%%

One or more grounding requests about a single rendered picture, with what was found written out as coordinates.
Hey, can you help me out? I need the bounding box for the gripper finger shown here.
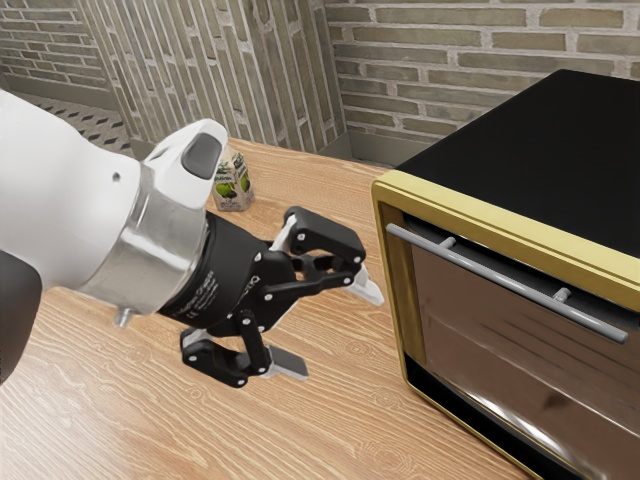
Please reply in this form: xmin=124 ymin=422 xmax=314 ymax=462
xmin=267 ymin=205 xmax=386 ymax=307
xmin=180 ymin=310 xmax=310 ymax=389

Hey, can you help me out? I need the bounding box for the green juice carton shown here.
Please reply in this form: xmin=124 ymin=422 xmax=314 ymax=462
xmin=211 ymin=144 xmax=257 ymax=213

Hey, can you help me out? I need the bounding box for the black oven with gold frame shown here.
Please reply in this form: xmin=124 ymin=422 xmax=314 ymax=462
xmin=371 ymin=68 xmax=640 ymax=480

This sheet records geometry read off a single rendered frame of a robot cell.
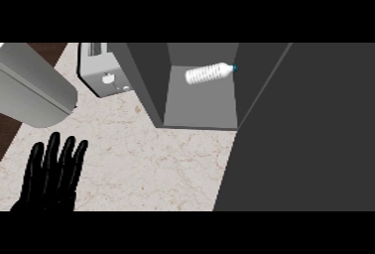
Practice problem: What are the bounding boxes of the grey open cabinet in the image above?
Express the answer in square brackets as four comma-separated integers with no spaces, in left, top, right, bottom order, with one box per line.
[106,42,294,132]

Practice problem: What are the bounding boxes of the white ribbed water bottle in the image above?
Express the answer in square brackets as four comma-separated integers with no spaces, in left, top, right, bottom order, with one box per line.
[185,62,241,85]

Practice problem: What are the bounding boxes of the dark grey cabinet door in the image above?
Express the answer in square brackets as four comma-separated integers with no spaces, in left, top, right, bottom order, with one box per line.
[213,42,375,212]

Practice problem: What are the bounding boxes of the silver toaster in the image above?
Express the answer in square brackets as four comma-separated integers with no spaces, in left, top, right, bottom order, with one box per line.
[77,42,134,99]

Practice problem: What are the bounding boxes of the pale grey rounded appliance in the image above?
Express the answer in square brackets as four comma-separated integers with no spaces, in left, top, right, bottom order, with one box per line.
[0,42,81,129]

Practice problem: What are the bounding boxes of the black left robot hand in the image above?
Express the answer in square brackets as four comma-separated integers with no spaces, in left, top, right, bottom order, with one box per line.
[9,131,92,212]

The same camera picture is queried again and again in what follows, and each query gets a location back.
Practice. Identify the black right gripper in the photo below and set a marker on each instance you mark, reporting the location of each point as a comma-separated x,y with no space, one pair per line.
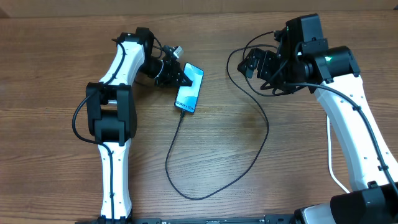
266,61

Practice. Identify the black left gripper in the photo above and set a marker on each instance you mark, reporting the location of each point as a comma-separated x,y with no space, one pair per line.
173,70

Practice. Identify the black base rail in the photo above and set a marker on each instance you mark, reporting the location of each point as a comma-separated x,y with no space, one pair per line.
267,219

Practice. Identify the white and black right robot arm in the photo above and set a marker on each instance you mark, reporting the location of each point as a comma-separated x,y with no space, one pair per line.
303,59

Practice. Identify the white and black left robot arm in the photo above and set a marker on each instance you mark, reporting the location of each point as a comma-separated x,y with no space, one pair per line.
112,117

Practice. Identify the Samsung Galaxy smartphone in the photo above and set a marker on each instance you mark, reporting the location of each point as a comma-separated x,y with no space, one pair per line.
187,96

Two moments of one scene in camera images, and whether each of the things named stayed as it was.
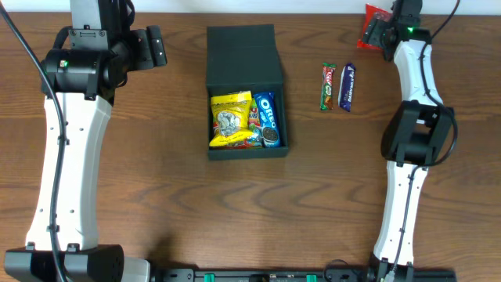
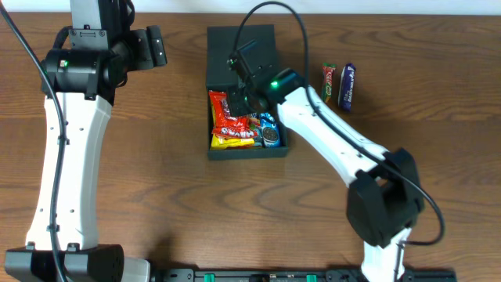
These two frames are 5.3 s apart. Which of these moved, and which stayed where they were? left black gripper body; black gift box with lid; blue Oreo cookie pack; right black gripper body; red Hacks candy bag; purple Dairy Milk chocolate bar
Moved: right black gripper body; red Hacks candy bag
Stayed: black gift box with lid; left black gripper body; blue Oreo cookie pack; purple Dairy Milk chocolate bar
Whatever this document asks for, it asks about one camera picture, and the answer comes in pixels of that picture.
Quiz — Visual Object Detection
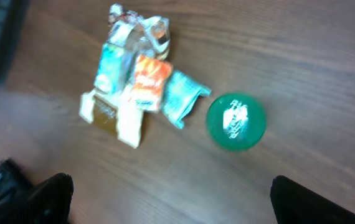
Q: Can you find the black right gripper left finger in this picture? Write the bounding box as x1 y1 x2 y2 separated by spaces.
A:
0 173 73 224

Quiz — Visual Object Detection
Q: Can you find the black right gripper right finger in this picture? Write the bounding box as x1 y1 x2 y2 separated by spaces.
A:
270 175 355 224

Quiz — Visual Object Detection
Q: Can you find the green lid jar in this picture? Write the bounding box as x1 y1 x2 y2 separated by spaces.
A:
206 92 267 152

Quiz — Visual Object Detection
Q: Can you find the small teal tissue pack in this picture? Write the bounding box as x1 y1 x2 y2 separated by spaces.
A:
93 43 134 95

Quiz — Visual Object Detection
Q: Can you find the teal tissue pack wrapper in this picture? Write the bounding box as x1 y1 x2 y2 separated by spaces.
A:
161 70 212 129

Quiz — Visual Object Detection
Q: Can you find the orange tissue pack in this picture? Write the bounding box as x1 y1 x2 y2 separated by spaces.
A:
130 55 173 112

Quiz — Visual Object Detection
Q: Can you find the brown snack pouch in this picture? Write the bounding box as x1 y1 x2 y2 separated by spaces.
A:
78 4 170 148

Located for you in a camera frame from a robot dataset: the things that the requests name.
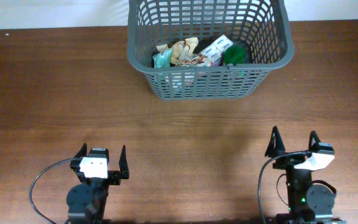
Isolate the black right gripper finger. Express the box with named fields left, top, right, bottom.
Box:
left=265, top=126, right=285, bottom=157
left=308, top=131, right=321, bottom=152

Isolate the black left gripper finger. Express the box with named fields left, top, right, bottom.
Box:
left=73, top=143, right=87, bottom=159
left=119, top=145, right=129, bottom=179

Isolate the green capped jar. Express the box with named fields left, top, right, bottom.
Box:
left=223, top=45, right=247, bottom=65

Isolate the Kleenex tissue multipack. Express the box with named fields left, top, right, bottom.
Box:
left=165, top=34, right=234, bottom=90

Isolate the mint green wrapper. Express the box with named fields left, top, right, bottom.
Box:
left=152, top=49, right=172, bottom=68

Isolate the brown snack bag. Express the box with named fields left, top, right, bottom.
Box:
left=156, top=37, right=212, bottom=67

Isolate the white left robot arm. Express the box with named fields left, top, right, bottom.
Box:
left=66, top=144, right=130, bottom=224

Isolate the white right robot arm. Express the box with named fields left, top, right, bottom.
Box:
left=257, top=126, right=345, bottom=223

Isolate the grey plastic basket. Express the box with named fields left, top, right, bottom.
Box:
left=127, top=0, right=294, bottom=100

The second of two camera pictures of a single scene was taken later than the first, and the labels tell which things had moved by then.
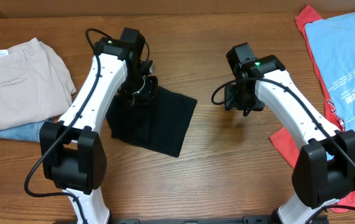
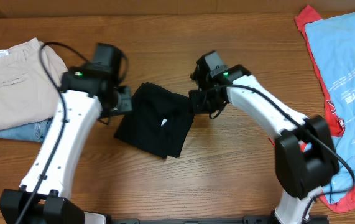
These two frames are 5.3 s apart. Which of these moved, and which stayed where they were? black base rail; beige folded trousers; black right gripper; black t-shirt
Moved: black right gripper
Stayed: beige folded trousers; black base rail; black t-shirt
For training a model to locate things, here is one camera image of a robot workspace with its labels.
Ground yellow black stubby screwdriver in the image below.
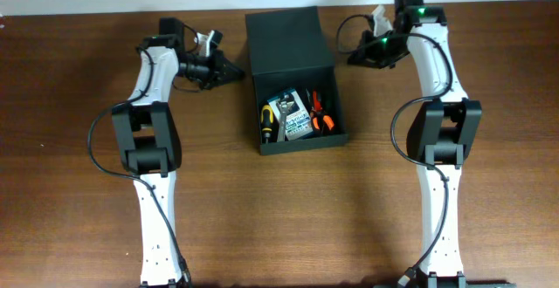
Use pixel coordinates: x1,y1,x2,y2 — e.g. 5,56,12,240
260,105,274,144

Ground silver adjustable wrench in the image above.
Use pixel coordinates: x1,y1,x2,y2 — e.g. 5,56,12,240
277,95,294,142

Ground red handled small cutting pliers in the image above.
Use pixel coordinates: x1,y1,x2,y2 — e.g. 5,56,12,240
309,90,322,113

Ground orange black long nose pliers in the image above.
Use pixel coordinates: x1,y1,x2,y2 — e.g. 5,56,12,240
306,90,335,136

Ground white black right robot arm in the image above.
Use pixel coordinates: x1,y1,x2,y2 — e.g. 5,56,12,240
346,0,482,287

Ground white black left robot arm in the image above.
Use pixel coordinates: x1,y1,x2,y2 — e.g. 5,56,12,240
111,17,244,287

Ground black open cardboard box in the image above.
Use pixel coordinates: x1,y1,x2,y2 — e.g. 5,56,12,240
245,7,348,155

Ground white blue screwdriver set box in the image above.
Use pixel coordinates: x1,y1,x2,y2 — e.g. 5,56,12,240
267,88,313,141

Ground black base plate bottom edge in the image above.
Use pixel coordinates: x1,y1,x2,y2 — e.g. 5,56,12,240
373,281,517,288

%%

Give again, exactly, the lines from the start of the data through the one holding "frame shown here."; omit the pictures.

One or more grounding requests about a single rendered picture, with what was found written out as coordinates.
Hey, can you help me out? I need the bounding box for the gripper finger shown here.
Please reply in this form: xmin=124 ymin=422 xmax=314 ymax=462
xmin=267 ymin=205 xmax=386 ymax=307
xmin=180 ymin=310 xmax=310 ymax=389

Hey, can you help me out? I need the bounding box for the green juice carton shown here.
Please reply in this form: xmin=124 ymin=422 xmax=314 ymax=462
xmin=211 ymin=144 xmax=257 ymax=213

Hey, can you help me out? I need the bounding box for the black oven with gold frame shown here.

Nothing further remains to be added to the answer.